El «desarrollo» que los colonialistas llevaron a estas regiones, excusa que aún hoy se utiliza para enmascarar la naturaleza brutal de las «gestas» europeas, se redujo, en la mayoría de los casos, a la construcción de las infraestructuras necesarias para garantizar el comercio ultramarino y el bienestar de los colonos.

Después de la II Guerra Mundial, y en buena medida como consecuencia de ésta, tanto el imperialismo inglés como el francés perdieron gran parte de su antigua fortaleza. En Africa y Asia se desencadenaron fuertes movimientos de liberación que acabaron con la época colonial. No obstante, el legado de subdesarrollo que las grandes potencias dejaron en sus antiguos dominios sentaría las bases para que, en la práctica, las nuevas naciones no alcanzaran una auténtica independencia. Los viejos imperios establecieron las formas contemporáneas de dominio que los EEUU ya habían ensayado en América Latina* (1). Se trataba de conservar la fachada de soberanía de los países que habían accedido formalmente a su independencia al mismo tiempo que se continuaba ejerciendo sobre ellos el control político y económico.

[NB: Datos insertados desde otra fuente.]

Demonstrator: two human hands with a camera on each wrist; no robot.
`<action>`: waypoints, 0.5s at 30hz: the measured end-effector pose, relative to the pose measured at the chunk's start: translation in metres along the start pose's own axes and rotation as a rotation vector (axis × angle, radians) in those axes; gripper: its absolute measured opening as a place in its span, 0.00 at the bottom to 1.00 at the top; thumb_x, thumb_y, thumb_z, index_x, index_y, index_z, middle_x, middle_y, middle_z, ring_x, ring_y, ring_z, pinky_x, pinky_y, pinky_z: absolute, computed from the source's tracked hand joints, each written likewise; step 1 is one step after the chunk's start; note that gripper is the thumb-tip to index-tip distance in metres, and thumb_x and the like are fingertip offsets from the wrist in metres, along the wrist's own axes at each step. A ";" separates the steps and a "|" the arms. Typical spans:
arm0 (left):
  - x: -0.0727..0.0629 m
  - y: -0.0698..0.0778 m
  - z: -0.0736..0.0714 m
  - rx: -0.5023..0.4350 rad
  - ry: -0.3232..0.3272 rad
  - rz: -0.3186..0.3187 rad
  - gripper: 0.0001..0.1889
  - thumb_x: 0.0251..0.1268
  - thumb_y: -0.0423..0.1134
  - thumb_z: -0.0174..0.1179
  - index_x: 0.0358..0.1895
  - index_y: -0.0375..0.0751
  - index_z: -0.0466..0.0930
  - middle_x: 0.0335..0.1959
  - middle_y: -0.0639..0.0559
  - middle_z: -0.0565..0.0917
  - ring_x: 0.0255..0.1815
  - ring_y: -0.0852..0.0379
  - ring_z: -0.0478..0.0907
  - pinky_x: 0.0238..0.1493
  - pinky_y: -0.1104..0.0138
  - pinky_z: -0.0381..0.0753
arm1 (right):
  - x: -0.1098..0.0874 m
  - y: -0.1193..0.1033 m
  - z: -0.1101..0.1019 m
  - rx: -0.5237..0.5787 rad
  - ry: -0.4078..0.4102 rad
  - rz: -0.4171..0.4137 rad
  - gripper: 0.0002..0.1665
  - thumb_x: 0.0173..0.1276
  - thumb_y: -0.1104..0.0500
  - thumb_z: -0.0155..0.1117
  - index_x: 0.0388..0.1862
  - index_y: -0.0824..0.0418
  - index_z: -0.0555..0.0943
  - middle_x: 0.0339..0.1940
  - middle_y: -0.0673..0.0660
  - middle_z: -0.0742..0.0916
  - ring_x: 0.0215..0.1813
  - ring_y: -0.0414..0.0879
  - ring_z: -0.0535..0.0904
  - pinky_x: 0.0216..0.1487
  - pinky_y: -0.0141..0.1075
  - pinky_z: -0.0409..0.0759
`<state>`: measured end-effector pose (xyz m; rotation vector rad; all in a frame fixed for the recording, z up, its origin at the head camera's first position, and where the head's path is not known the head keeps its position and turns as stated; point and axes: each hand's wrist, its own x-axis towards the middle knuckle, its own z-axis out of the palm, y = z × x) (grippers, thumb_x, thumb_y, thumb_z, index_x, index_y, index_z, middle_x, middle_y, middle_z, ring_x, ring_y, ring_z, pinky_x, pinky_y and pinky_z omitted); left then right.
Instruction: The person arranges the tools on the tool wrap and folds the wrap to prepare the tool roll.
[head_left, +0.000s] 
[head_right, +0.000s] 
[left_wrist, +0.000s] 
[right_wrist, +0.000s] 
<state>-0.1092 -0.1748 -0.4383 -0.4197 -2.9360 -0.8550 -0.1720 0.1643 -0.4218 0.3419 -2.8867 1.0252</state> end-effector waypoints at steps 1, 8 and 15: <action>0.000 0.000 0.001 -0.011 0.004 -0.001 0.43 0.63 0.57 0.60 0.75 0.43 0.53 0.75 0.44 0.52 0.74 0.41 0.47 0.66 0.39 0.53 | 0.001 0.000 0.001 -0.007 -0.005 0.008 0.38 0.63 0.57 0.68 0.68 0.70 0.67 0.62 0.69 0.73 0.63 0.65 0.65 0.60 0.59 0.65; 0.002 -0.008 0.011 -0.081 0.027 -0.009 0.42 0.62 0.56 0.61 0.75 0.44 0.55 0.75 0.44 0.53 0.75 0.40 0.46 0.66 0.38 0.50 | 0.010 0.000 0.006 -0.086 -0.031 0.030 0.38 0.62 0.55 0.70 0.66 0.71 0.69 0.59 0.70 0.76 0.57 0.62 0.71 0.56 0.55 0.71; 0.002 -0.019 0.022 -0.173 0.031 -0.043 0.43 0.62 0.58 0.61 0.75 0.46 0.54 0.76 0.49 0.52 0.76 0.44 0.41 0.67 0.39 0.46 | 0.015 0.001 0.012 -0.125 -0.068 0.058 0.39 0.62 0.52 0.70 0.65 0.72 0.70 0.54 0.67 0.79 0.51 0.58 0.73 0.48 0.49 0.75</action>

Las economías de los países recién librados siguieron dependiendo de las exportaciones agrícolas y mineras para hacer frente a las importaciones de productos manufacturados. Por otro lado, muchas de las ex colonias continuaron recurriendo a las empresas de sus antiguas metrópolis para abastecerse de todo tipo de productos elaborados. De modo que, para superar el déficit que generaba este «intercambio desigual», los países pobres se vieron obligados a aceptar préstamos extranjeros. En teoría el aporte de capital debía servir para dar un impulso inicial a sus economías que posibilitase un desarrollo autónomo. Como el desarrollo se identificaba con el modelo occidental, se planearon grandes proyectos de urbanización e industrialización que pretendían imitar este arquetipo de civilización. Pero, con algunas excepción, las obras que llegaron a realizarse resultaron excesivamente costosas e improductivas. En consecuencia, las economías de la mayor parte de estos países nunca experimentaron el anhelado despegue.

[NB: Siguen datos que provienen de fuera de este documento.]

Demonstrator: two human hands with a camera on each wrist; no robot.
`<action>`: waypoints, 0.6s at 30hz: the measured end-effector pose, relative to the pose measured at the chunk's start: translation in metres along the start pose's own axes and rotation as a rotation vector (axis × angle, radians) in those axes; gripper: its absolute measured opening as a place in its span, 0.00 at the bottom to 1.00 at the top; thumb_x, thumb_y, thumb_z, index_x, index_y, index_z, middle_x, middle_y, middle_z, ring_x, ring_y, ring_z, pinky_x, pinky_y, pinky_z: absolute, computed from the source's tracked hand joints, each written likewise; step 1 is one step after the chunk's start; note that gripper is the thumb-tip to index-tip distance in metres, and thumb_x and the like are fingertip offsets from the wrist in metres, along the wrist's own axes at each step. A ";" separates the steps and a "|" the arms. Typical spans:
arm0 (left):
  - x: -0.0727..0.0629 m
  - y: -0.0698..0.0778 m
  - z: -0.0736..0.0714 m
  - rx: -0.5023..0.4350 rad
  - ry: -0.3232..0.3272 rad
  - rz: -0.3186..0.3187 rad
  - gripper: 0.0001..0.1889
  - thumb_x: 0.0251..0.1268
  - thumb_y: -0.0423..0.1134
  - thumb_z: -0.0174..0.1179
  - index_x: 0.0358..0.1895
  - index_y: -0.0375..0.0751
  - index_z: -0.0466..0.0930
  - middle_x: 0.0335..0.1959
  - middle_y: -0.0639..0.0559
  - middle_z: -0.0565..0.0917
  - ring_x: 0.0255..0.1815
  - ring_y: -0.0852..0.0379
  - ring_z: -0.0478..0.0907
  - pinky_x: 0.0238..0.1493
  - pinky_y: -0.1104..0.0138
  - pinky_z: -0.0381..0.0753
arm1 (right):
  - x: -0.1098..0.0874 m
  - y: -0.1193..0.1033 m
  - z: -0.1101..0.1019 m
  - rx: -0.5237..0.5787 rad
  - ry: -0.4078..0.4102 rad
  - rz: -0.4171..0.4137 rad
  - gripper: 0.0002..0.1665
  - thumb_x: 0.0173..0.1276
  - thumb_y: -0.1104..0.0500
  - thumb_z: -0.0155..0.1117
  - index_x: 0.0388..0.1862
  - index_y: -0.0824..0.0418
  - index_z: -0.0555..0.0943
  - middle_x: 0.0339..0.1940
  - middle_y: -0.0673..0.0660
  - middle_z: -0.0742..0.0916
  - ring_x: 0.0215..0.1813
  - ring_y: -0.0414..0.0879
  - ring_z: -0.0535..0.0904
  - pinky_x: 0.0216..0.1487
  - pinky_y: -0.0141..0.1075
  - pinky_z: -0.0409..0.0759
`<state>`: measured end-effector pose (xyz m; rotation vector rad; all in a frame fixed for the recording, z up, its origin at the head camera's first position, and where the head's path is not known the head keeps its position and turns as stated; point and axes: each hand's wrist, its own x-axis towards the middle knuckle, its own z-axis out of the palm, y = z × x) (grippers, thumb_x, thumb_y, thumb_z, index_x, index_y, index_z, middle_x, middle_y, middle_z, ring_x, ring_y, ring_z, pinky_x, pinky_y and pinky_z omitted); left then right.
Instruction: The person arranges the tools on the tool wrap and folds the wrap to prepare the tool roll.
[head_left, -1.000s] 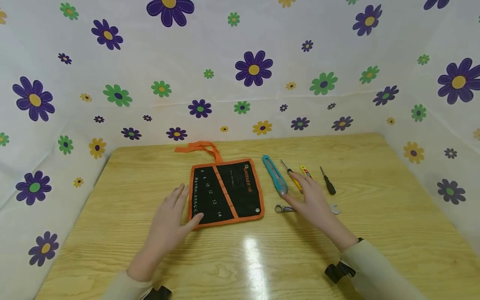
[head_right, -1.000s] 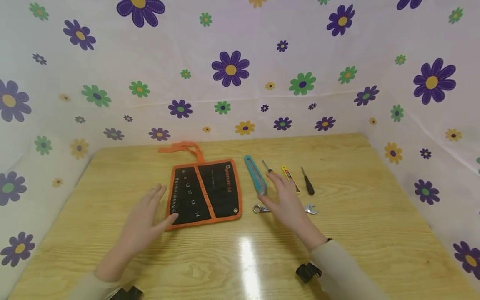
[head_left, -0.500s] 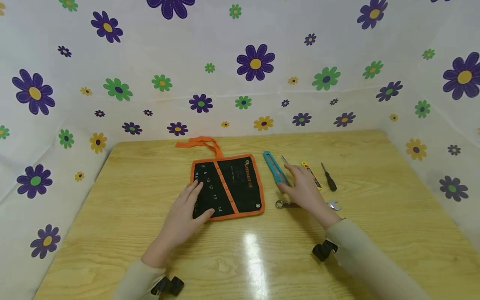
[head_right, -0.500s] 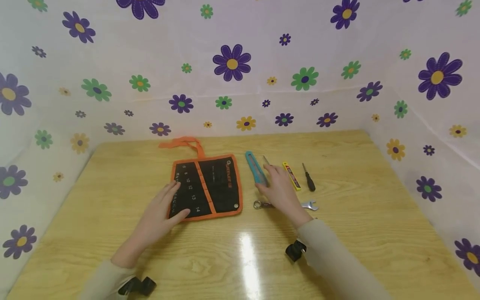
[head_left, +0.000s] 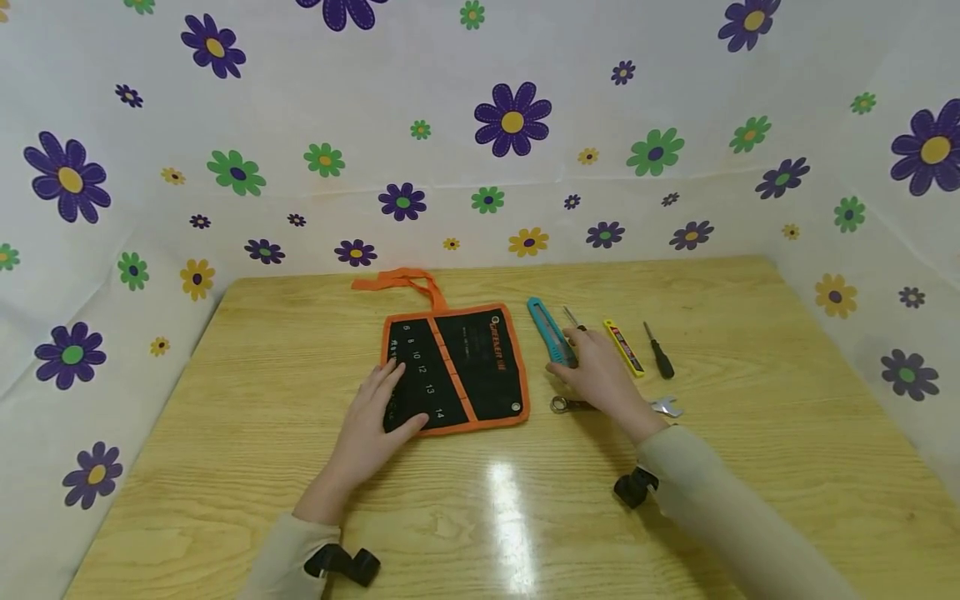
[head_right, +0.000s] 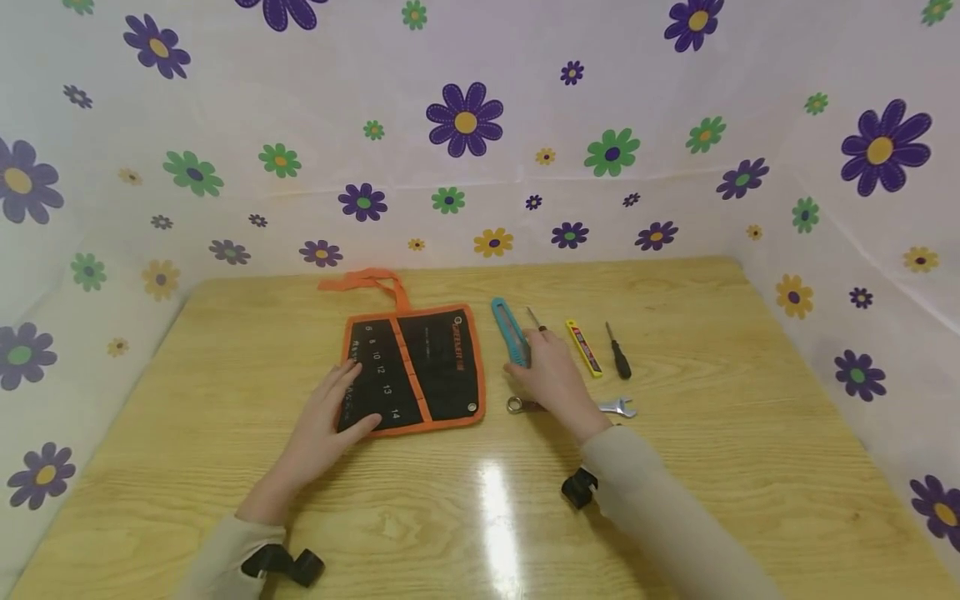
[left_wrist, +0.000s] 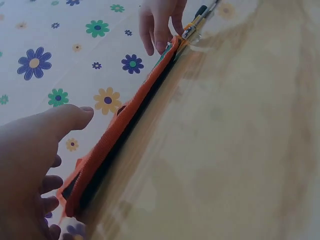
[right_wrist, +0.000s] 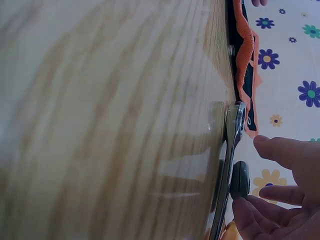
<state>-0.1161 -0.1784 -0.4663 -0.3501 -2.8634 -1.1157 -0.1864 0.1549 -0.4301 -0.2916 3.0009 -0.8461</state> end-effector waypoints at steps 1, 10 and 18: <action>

En realidad, sucedió todo lo contrario.

Para hacer frente a los préstamos (y a las obras de infraestructura, ejecutadas también por empresas de los países industrializados), terminarían incrementando, aún más, sus exportaciones agrícolas y mineras. En definitiva, los créditos sirvieron para reforzar la antigua división colonial del trabajo. Los países pobres continuaron suministrando materias primas y productos agropecuarios a las naciones industrializadas y comprándoles,a su vez, bienes de equipo y capital y productos elaborados a unos precios mucho más elevados. De esta forma se perpetuó el «intercambio desigual», y por lo tanto, el continuo déficit comercial que les obligaba a pedir un préstamo tras otro.

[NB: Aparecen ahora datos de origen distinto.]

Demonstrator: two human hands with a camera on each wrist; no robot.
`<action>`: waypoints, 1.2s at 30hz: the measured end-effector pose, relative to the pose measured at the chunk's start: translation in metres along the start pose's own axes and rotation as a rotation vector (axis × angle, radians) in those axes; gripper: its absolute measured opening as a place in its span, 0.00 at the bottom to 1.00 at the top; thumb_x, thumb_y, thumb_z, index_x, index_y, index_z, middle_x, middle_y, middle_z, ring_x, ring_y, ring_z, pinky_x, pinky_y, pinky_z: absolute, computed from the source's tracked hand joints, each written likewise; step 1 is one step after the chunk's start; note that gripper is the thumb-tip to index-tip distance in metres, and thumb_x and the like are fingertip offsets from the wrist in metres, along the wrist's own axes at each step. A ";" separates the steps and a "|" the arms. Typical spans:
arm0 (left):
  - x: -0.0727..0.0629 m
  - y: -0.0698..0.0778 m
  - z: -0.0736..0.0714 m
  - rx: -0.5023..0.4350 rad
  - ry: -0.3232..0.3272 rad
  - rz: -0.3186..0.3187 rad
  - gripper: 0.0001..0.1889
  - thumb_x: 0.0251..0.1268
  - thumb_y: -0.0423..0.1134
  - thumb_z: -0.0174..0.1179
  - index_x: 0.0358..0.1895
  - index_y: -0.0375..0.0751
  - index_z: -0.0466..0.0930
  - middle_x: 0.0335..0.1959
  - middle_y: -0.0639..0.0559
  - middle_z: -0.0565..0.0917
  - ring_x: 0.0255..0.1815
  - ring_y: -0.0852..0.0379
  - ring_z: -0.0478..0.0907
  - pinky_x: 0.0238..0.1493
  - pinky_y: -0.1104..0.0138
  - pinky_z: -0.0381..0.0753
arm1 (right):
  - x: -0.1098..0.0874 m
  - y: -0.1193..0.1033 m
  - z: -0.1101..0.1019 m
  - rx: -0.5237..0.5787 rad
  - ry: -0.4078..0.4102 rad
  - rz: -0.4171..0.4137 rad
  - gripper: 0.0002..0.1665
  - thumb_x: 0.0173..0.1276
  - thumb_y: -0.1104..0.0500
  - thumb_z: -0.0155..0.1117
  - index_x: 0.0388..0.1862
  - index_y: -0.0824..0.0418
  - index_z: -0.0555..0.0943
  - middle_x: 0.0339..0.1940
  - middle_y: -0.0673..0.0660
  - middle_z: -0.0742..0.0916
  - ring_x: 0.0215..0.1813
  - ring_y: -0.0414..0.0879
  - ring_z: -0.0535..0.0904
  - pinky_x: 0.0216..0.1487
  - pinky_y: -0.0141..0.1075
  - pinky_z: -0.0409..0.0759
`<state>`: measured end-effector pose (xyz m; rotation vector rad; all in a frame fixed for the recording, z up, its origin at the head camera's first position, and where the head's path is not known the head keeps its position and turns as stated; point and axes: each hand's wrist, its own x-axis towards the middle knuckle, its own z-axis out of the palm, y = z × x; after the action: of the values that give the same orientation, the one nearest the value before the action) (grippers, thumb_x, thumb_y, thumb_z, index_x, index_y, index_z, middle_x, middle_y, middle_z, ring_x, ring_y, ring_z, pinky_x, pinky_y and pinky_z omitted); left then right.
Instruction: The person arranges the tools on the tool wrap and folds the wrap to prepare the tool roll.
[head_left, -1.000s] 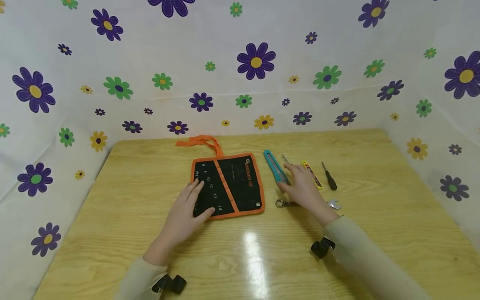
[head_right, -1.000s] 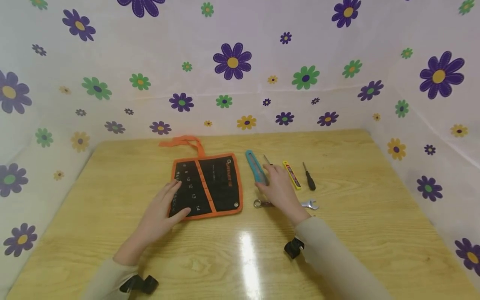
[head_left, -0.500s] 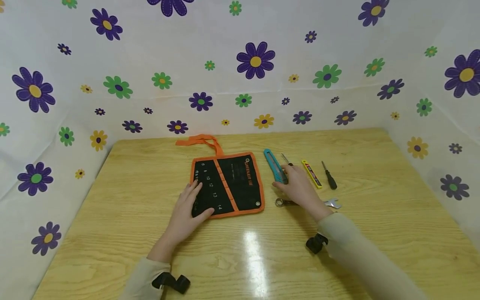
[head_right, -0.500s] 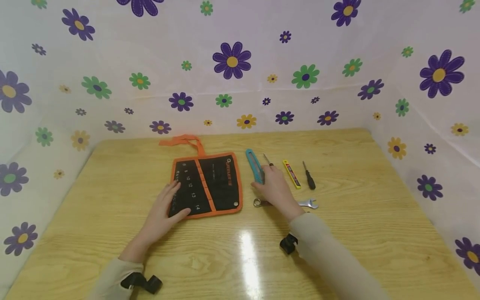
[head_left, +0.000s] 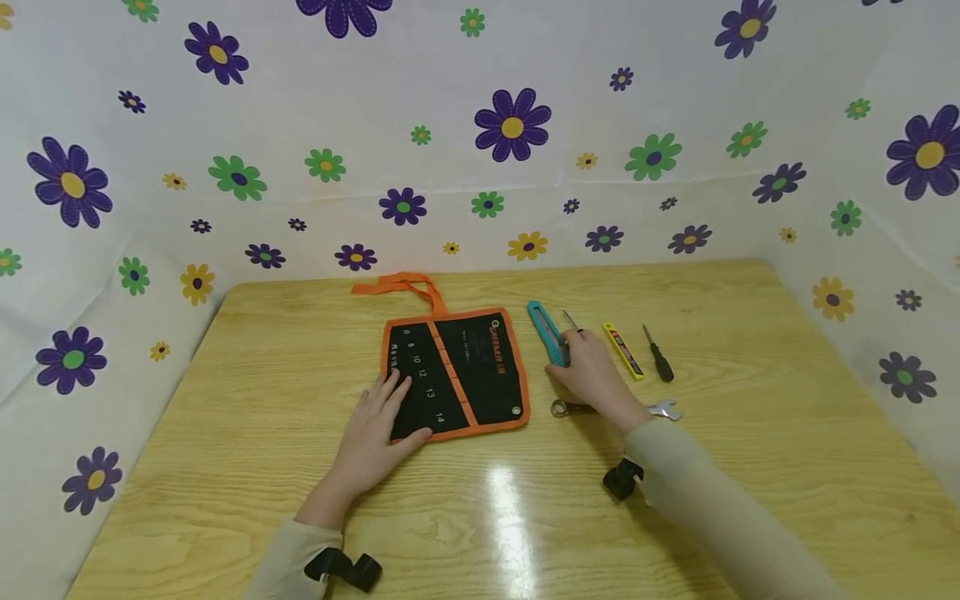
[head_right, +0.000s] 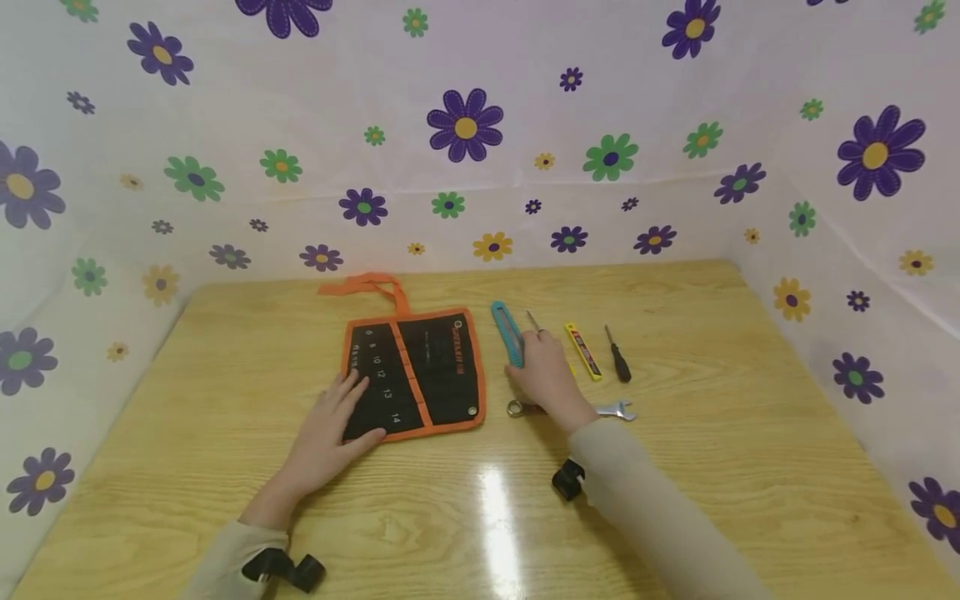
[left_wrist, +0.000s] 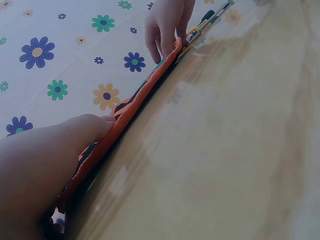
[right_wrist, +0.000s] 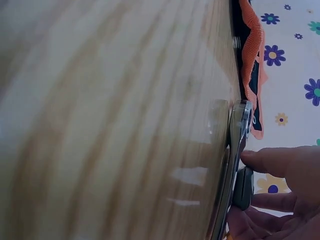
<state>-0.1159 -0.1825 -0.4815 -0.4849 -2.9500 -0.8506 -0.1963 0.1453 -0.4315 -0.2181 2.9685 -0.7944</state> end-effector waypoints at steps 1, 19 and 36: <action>0.000 0.000 0.000 -0.001 -0.001 0.001 0.45 0.62 0.64 0.56 0.76 0.45 0.52 0.77 0.46 0.49 0.77 0.47 0.39 0.72 0.50 0.39 | 0.000 0.000 0.000 -0.001 0.003 0.001 0.35 0.62 0.57 0.69 0.61 0.75 0.70 0.52 0.72 0.76 0.47 0.60 0.73 0.43 0.48 0.76; 0.002 0.000 -0.001 0.009 -0.018 0.005 0.44 0.63 0.64 0.55 0.76 0.45 0.52 0.77 0.46 0.49 0.77 0.47 0.39 0.73 0.51 0.38 | -0.019 -0.008 -0.015 0.130 0.252 -0.112 0.21 0.61 0.66 0.64 0.52 0.72 0.78 0.50 0.69 0.78 0.49 0.63 0.69 0.43 0.49 0.73; 0.001 -0.001 0.000 0.011 -0.009 0.013 0.44 0.62 0.63 0.56 0.76 0.43 0.53 0.76 0.44 0.51 0.76 0.45 0.40 0.72 0.50 0.39 | -0.038 -0.015 -0.031 0.177 0.506 -0.516 0.20 0.55 0.70 0.72 0.49 0.68 0.82 0.55 0.60 0.82 0.55 0.55 0.76 0.53 0.47 0.76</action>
<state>-0.1172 -0.1828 -0.4817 -0.5084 -2.9547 -0.8327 -0.1597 0.1534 -0.3962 -0.9278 3.3083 -1.3344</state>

Pero el endeudamiento de una buena parte del llamado «Tercer Mundo» se multiplicó entre la segunda mitad de los años sesenta y el final de los setenta del pasado siglo XX; lo que no estuvo determinado, exclusivamente, por las injustas relaciones heredadas de la época colonial. Precisamente por esas fechas, los banqueros del norte buscaban donde invertir las enormes ganancias que habían venido acumulando durante la etapa de recuperación económica posterior a la Segunda Guerra Mundial* (2) Cuando la tasa de beneficio en las empresas de los países desarrollados comenzó a descender, la búsqueda de rentabilidad orientó sus inversiones hacia la especulación y hacia la «ayuda al desarrollo» de los países pobres.